HOW TO COMPLETE THIS TASK = When the word "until" shows up in a line of the records below, copy that line.

DATA FOR REVIEW =
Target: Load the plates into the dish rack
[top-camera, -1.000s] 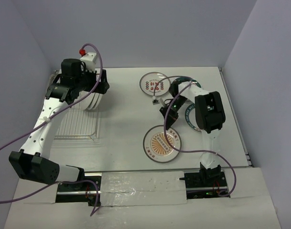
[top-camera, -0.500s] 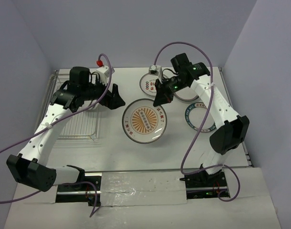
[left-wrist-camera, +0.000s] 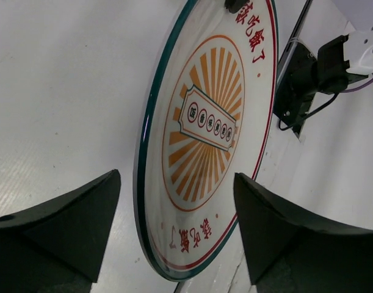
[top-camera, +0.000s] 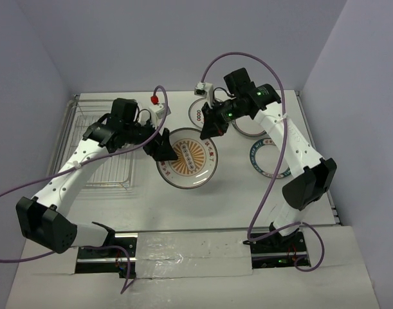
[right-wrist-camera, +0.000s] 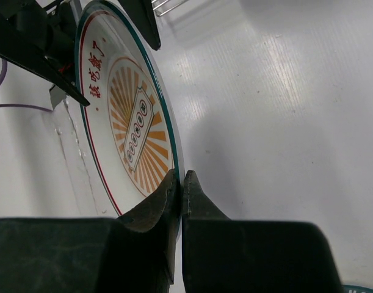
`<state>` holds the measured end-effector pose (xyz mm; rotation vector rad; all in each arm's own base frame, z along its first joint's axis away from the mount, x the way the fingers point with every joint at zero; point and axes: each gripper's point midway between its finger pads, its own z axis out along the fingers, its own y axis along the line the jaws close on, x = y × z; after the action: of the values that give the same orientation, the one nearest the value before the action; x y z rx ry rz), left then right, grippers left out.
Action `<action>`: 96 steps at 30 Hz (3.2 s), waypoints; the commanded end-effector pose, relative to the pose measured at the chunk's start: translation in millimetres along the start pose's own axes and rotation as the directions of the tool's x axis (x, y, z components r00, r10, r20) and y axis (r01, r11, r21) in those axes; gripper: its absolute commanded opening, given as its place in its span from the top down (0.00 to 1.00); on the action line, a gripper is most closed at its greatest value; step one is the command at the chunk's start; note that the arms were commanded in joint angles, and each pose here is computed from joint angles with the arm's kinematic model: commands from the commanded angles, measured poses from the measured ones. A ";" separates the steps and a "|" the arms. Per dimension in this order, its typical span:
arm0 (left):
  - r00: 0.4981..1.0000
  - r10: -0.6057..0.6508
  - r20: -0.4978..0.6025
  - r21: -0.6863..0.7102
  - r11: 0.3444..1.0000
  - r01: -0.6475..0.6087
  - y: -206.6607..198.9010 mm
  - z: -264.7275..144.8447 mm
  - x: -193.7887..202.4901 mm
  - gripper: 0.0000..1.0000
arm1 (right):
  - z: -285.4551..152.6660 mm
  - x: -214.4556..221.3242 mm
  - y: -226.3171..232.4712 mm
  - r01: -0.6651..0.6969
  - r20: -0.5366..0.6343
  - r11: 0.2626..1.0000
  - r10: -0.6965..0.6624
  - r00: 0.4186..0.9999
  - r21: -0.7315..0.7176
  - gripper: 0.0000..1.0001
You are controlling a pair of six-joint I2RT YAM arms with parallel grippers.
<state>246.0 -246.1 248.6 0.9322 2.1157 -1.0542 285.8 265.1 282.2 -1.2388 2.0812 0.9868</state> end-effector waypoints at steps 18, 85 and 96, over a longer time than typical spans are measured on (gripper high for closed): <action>0.917 0.019 0.398 -0.347 0.929 0.132 41.9 -127.3 -115.4 1.00 | -54.0 -71.6 6.4 -0.085 0.311 0.993 0.056 0.949 0.079 0.00; 0.985 -0.069 0.156 -0.949 0.264 0.169 247.6 -165.0 -34.2 0.46 | -18.5 22.3 -163.8 -0.518 0.338 0.804 0.420 0.842 0.291 0.00; 0.932 0.050 0.360 -0.868 0.385 0.315 203.9 -177.6 -88.8 0.13 | 7.7 76.3 -223.6 -0.897 0.571 0.308 0.694 0.439 0.317 0.09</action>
<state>426.8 -20.2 263.5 0.0252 2.1613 0.2174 425.3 174.9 163.1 0.0691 2.4611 0.7608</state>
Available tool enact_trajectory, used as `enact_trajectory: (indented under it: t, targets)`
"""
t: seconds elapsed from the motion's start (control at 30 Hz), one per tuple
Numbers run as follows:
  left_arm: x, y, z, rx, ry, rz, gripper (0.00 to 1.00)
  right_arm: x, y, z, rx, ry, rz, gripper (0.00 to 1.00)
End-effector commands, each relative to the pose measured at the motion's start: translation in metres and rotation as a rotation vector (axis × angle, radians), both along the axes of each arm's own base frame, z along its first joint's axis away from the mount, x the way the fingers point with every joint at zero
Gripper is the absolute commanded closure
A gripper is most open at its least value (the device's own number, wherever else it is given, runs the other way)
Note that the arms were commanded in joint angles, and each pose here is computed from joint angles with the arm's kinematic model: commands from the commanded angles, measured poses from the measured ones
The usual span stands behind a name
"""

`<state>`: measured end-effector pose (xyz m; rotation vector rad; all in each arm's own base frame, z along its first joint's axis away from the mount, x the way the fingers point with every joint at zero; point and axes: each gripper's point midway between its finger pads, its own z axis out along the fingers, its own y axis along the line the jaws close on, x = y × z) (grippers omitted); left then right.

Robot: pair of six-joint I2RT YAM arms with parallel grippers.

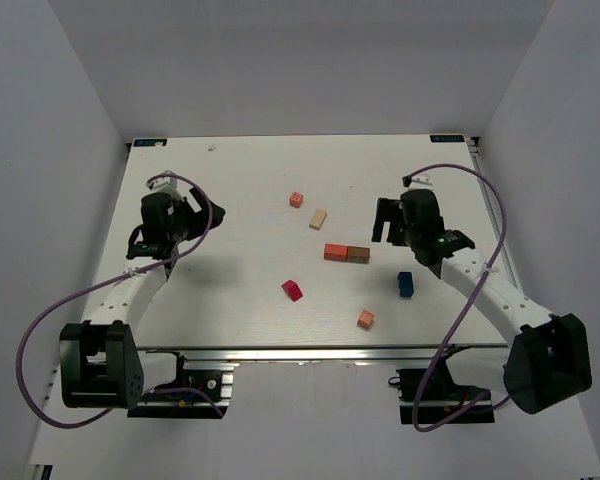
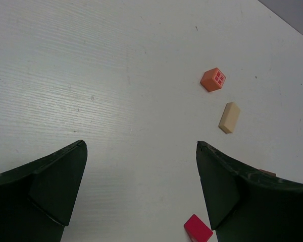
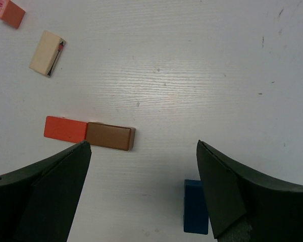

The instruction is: Build the wood block tower

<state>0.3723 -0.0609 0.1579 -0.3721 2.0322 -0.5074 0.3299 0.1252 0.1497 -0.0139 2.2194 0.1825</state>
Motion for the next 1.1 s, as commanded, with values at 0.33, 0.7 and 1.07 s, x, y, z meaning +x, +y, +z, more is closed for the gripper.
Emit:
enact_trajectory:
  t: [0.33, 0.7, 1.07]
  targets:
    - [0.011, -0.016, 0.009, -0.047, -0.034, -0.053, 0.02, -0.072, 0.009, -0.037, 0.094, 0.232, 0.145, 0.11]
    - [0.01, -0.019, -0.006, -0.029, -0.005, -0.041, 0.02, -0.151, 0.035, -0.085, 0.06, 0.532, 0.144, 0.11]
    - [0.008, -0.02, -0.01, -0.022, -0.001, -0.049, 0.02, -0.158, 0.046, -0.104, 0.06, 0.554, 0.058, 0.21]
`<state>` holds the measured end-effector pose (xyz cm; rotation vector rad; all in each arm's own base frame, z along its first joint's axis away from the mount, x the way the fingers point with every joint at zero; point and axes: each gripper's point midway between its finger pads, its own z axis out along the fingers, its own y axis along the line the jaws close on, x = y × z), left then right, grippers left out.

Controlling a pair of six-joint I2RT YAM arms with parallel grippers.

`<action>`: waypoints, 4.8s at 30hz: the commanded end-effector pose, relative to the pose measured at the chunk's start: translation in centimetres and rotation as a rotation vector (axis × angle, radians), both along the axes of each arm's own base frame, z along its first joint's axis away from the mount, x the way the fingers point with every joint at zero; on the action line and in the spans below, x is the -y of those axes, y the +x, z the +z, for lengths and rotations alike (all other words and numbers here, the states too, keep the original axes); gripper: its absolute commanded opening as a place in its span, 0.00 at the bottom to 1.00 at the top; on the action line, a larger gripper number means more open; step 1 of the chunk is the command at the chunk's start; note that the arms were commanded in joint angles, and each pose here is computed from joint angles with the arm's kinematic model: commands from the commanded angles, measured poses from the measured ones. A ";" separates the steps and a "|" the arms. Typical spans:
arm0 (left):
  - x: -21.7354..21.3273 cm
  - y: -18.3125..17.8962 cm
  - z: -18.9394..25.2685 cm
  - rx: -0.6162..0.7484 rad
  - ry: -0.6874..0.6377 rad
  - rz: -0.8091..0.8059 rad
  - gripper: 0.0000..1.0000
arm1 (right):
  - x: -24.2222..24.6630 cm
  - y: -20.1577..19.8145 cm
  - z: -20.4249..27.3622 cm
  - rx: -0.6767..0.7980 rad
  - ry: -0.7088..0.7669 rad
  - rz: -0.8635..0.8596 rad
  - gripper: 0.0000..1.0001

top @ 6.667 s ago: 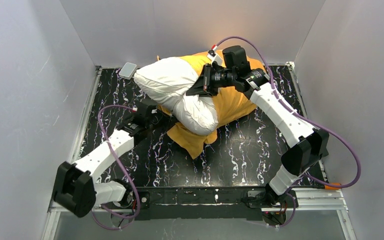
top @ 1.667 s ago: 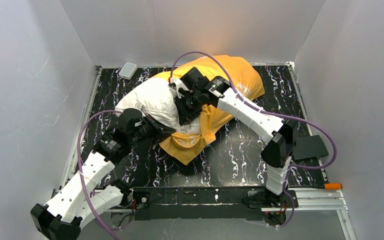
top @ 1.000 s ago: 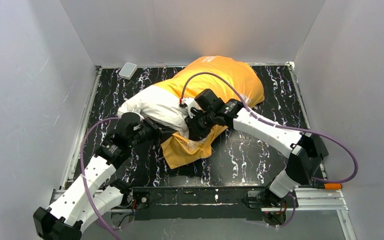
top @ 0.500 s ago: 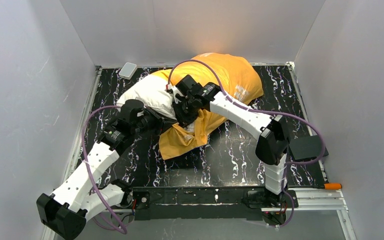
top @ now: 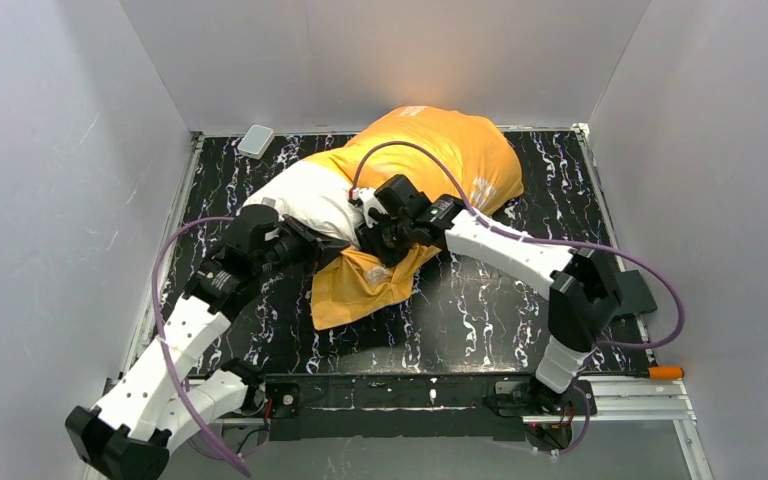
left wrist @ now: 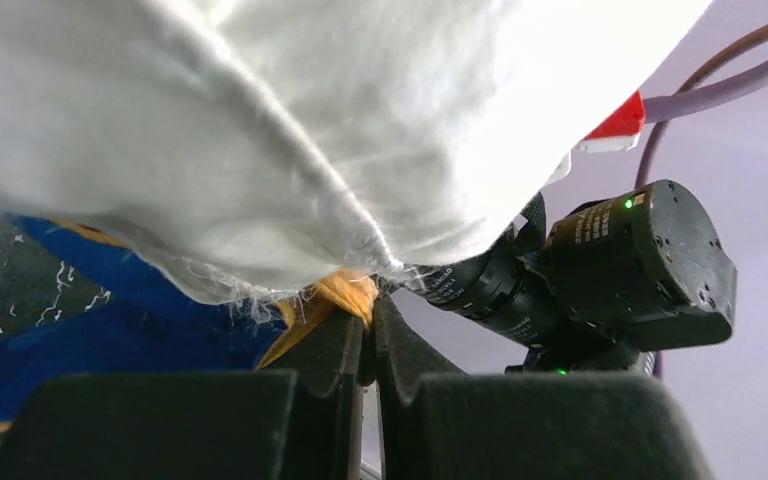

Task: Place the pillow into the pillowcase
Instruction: Stuff the pillow into the pillowcase.

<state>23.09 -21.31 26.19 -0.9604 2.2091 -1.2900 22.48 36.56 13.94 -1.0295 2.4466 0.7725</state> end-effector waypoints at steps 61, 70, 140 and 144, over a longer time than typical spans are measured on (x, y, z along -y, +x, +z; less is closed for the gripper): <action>-6.0 -5.6 9.8 0.417 0.109 0.022 0.00 | 2.9 1.2 0.5 0.071 -0.378 -0.050 0.40; -5.3 -4.3 20.5 0.664 -0.140 0.102 0.00 | 9.9 -5.5 -10.8 -0.193 -0.621 0.019 0.39; -2.7 -4.8 5.4 0.373 -0.046 -0.071 0.00 | -16.0 3.4 16.1 0.046 0.454 0.037 0.70; -4.9 -5.4 3.7 0.308 0.063 -0.001 0.00 | -12.0 4.6 8.6 0.036 0.137 -0.056 0.66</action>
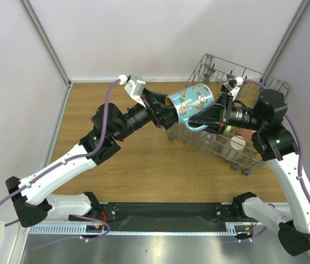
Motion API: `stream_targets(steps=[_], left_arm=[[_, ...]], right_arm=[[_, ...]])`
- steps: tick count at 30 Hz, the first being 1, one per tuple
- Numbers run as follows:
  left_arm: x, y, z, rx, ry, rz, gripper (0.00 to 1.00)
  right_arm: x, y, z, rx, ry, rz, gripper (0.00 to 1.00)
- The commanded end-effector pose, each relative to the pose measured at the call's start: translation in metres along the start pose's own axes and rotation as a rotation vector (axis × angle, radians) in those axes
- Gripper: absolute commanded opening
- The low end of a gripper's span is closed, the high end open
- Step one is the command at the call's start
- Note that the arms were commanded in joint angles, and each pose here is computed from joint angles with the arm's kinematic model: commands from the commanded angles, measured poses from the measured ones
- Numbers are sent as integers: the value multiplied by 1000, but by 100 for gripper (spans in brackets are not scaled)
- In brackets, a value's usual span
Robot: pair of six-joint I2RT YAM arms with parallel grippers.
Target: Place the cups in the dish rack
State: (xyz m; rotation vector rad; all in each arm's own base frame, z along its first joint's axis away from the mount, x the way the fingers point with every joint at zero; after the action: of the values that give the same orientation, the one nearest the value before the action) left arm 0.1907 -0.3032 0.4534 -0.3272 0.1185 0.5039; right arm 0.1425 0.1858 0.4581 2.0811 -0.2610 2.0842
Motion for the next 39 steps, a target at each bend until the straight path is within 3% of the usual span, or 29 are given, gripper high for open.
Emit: stream_targets(steps=[1, 4, 9, 11, 16, 27, 33, 39], left_arm=[[-13, 18, 55, -163, -4, 5, 86], [-2, 33, 59, -173, -6, 104, 100], [23, 65, 52, -127, -1, 288, 100], [31, 82, 56, -128, 5, 371, 100], [43, 115, 36, 2, -16, 485, 100], [39, 173, -4, 243, 58, 528, 100], [34, 200, 8, 309, -23, 520, 100], [26, 214, 0, 410, -42, 460, 99]], right_arm=[[12, 2, 2, -45, 100, 56, 0], [14, 5, 5, -76, 117, 59, 0], [0, 8, 19, -155, 110, -28, 0], [-1, 11, 27, -199, 176, -67, 0], [-20, 20, 53, -337, 222, -230, 0], [-60, 62, 148, -794, 348, -610, 0], [-80, 73, 197, -910, 354, -726, 0], [-109, 70, 241, -924, 393, -853, 0]])
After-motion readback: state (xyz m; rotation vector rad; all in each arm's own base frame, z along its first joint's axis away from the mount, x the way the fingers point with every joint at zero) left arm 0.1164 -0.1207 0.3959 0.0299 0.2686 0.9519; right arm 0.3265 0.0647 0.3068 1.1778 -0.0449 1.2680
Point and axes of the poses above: each gripper's point midway between its finger pads, its own y axis back along the fingers, its own x axis along the line the jaws close on, z = x × y, the point moved 5 cm from there along y, back along the fingers, and after that the axes turned 9 degrees about -y, right-handed, at the moved point
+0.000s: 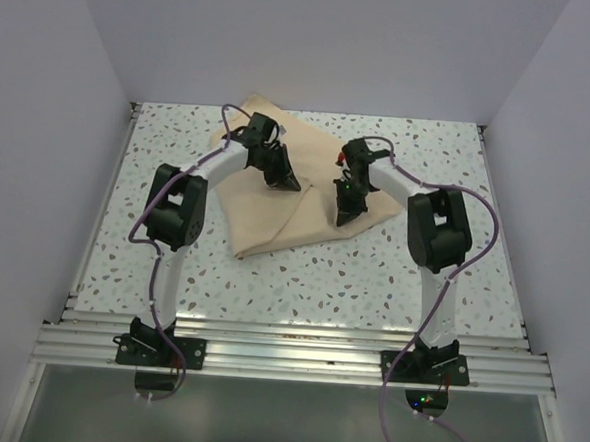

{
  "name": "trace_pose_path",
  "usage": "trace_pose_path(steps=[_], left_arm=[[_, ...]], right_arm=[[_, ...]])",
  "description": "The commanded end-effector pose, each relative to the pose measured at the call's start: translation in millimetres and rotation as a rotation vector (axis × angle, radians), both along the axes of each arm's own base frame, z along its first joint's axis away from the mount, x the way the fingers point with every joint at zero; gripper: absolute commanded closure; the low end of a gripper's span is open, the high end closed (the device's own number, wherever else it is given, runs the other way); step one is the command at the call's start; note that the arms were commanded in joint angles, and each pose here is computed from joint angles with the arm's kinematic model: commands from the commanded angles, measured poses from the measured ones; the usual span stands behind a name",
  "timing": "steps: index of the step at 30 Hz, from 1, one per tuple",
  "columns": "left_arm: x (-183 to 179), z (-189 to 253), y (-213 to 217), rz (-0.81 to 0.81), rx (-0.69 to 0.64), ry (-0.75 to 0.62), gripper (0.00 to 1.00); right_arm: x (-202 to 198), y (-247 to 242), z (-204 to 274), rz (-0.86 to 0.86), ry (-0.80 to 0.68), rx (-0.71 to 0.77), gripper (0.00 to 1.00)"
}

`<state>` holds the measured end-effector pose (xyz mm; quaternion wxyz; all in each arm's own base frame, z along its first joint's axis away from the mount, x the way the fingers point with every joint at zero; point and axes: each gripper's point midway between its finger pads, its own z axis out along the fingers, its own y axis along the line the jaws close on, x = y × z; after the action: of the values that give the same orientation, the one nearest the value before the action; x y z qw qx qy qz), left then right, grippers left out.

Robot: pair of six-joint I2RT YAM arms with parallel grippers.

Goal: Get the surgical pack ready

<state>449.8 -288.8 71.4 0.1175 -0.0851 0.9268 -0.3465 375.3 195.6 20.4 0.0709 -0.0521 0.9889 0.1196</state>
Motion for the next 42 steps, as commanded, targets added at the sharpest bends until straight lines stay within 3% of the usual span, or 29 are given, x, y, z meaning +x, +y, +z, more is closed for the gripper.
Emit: trace_pose_path(steps=[1,6,18,23,32,42], left_arm=[[8,10,-5,-0.007,-0.023,-0.023,0.99],[9,9,-5,-0.011,-0.026,-0.022,1.0],[9,6,0,-0.023,-0.011,-0.013,1.0],[10,8,3,-0.02,-0.005,-0.016,1.0],[10,7,4,-0.027,-0.009,-0.017,1.0],[11,6,2,-0.029,-0.021,-0.013,1.0]], right_arm=[[14,-20,40,-0.041,-0.104,-0.009,1.0],[5,-32,42,-0.052,-0.097,-0.011,1.0],[9,-45,-11,-0.079,-0.024,-0.048,1.0],[21,-46,5,-0.088,-0.059,-0.052,1.0],[17,-92,35,-0.184,-0.076,-0.081,1.0],[9,-111,-8,-0.214,0.002,-0.114,1.0]])
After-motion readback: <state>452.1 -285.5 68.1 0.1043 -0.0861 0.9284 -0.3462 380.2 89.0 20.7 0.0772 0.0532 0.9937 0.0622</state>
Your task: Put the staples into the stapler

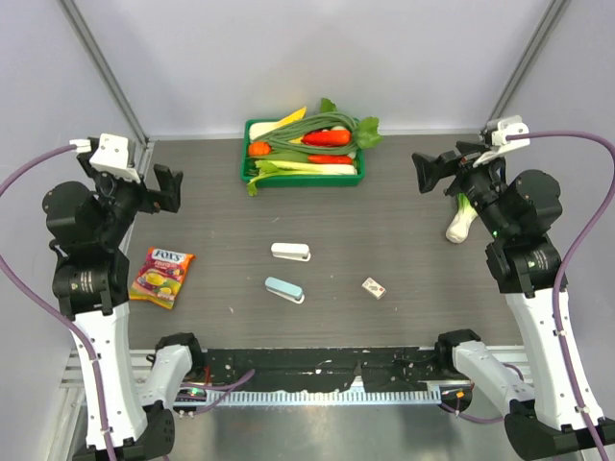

ANSWER TO THE EXERCISE =
Motion for the next 39 steps, a target at each bend until the straight path is within 3% of the usual span, or 29 are given, gripper high for open.
Motion for the next 42 steps, as commanded, targets added at the sharpest bends until straight lines stay within 3% of the usual span, or 29 are given, x, y, z meaning +x, +y, +z, more is closed for the gripper.

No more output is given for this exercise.